→ EXERCISE GOAL: Please give back each line of the listing, unchanged in every word.

______

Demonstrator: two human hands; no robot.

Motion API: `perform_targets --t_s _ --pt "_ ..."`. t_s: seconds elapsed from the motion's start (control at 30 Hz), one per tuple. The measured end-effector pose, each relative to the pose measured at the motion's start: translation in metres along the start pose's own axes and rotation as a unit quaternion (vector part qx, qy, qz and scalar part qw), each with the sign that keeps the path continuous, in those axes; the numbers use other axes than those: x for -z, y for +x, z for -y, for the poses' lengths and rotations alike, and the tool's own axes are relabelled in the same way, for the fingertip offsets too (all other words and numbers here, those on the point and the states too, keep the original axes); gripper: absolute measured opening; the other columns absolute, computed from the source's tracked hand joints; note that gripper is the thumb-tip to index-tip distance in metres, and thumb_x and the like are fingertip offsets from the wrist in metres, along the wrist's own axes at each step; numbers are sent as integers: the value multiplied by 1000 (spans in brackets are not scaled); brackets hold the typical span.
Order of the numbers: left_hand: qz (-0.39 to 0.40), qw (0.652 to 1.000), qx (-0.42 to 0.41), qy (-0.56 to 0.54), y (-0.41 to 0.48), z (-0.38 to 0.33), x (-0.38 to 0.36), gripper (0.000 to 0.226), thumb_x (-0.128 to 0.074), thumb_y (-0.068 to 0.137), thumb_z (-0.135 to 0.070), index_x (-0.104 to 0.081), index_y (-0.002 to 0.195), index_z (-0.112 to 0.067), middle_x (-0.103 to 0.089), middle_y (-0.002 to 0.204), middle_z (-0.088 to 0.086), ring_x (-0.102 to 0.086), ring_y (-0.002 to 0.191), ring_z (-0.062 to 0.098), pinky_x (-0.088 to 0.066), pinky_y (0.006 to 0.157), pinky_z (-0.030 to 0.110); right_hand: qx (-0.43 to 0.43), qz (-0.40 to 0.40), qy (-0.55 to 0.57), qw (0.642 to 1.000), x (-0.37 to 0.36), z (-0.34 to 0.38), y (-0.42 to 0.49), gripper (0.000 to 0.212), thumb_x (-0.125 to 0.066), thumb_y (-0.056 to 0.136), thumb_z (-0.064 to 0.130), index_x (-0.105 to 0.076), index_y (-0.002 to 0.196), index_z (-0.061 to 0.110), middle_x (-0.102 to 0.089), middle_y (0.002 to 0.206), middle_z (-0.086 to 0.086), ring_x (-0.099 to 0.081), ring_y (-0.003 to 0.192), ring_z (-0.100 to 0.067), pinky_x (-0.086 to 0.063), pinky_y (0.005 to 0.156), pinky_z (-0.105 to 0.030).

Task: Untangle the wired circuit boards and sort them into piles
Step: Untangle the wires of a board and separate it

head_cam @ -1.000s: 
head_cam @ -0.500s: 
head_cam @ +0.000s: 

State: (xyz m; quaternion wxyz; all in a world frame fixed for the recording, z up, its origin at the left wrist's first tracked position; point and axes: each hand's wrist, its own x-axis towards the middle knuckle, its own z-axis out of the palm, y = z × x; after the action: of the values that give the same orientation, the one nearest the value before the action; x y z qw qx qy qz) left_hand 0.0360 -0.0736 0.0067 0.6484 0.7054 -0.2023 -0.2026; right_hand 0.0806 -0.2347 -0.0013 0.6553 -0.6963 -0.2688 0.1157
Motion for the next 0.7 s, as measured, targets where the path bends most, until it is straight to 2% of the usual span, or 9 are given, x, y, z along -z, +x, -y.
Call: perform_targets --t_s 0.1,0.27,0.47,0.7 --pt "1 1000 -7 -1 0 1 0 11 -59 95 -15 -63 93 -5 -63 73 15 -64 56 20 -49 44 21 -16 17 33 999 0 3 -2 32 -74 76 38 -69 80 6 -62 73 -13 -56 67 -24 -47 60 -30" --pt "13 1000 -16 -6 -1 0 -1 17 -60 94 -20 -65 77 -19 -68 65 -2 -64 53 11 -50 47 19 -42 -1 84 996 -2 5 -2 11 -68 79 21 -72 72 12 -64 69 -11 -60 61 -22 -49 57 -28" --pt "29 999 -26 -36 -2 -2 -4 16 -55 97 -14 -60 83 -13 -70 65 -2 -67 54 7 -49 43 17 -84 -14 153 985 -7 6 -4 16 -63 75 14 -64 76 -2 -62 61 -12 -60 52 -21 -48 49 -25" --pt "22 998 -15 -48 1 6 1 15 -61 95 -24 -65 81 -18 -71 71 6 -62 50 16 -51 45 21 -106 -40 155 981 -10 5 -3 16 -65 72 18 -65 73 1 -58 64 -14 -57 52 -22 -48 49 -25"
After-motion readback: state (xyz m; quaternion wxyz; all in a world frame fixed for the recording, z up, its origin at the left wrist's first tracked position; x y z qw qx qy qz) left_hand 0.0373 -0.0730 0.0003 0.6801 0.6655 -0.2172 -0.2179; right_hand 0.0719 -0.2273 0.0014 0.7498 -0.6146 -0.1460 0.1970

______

→ WRITTEN SOLUTION:
Demonstrator: two human hands; no robot.

Motion API: `perform_targets --t_s _ --pt "_ ..."`. t_s: seconds elapsed from the motion's start (control at 30 Hz), one per tuple. The measured end-effector pose, each relative to the pose measured at the motion's start: translation in metres along the start pose's own axes and rotation as a unit quaternion (vector part qx, qy, qz and scalar part qw), each with the sign that keeps the path continuous, in those axes; the numbers use other axes than those: x for -z, y for +x, z for -y, for the poses' lengths and rotations alike, and the tool's own axes are relabelled in the same way, for the fingertip offsets too (all other words and numbers here, those on the point and the states too, keep the original axes); gripper: absolute measured opening; the other columns absolute, computed from the source's tracked hand joints; note that gripper is the thumb-tip to index-tip distance in metres, and thumb_x and the like are fingertip offsets from the wrist in metres, along the wrist's own axes at each step; numbers are sent as integers: the value multiplied by 1000 (spans in brackets are not scaled); brackets hold the typical span.
Order of the numbers: left_hand: qz (-0.39 to 0.40), qw (0.652 to 1.000), qx (-0.42 to 0.41), qy (-0.56 to 0.54), y (-0.41 to 0.48), z (-0.38 to 0.33), x (-0.38 to 0.36), gripper (0.000 to 0.226), thumb_x (-0.128 to 0.074), thumb_y (-0.068 to 0.137), thumb_z (-0.135 to 0.070), index_x (-0.104 to 0.081), index_y (-0.002 to 0.195), index_z (-0.112 to 0.067), middle_x (-0.103 to 0.089), middle_y (-0.002 to 0.204), middle_z (-0.088 to 0.086), ring_x (-0.102 to 0.086), ring_y (-0.002 to 0.191), ring_z (-0.062 to 0.098), pinky_x (-0.088 to 0.066), pinky_y (0.006 to 0.157), pinky_z (-0.030 to 0.110); right_hand: qx (-0.43 to 0.43), qz (-0.40 to 0.40), qy (-0.55 to 0.57), qw (0.642 to 1.000), x (-0.37 to 0.36), z (-0.34 to 0.38), y (-0.42 to 0.49), gripper (0.000 to 0.212), thumb_x (-0.125 to 0.066), thumb_y (-0.056 to 0.136), thumb_z (-0.064 to 0.130), index_x (-0.105 to 0.076), index_y (-0.002 to 0.196), index_z (-0.061 to 0.110), middle_x (-0.102 to 0.089), middle_y (0.002 to 0.206), middle_z (-0.086 to 0.086), ring_x (-0.099 to 0.081), ring_y (-0.003 to 0.192), ring_z (-0.100 to 0.067), pinky_x (-0.086 to 0.063), pinky_y (0.005 to 0.156), pinky_z (-0.105 to 0.030).

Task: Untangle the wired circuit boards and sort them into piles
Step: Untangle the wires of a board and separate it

head_cam @ -1.000s: 
head_cam @ -0.500s: 
head_cam @ +0.000s: 

State: (xyz m; quaternion wxyz; all in a world frame fixed for the recording, z up, its origin at the left wrist's first tracked position; point and axes: each hand's wrist, its own x-axis towards the middle knuckle, its own z-axis out of the palm, y = z × x; after the action: of the values that give the same orientation, the one nearest the value before the action; x y z qw qx qy qz) left_hand 0.0360 -0.0736 0.0067 0.6484 0.7054 -0.2023 -0.2026; right_hand 0.0806 -0.2347 -0.0013 0.6553 -0.6963 -0.2688 0.1157
Motion for the next 0.7 s, as measured, targets where the path bends most, until it is straight to 2% of the usual span, or 9 are given, x, y, z along -z, +x, -y.
Call: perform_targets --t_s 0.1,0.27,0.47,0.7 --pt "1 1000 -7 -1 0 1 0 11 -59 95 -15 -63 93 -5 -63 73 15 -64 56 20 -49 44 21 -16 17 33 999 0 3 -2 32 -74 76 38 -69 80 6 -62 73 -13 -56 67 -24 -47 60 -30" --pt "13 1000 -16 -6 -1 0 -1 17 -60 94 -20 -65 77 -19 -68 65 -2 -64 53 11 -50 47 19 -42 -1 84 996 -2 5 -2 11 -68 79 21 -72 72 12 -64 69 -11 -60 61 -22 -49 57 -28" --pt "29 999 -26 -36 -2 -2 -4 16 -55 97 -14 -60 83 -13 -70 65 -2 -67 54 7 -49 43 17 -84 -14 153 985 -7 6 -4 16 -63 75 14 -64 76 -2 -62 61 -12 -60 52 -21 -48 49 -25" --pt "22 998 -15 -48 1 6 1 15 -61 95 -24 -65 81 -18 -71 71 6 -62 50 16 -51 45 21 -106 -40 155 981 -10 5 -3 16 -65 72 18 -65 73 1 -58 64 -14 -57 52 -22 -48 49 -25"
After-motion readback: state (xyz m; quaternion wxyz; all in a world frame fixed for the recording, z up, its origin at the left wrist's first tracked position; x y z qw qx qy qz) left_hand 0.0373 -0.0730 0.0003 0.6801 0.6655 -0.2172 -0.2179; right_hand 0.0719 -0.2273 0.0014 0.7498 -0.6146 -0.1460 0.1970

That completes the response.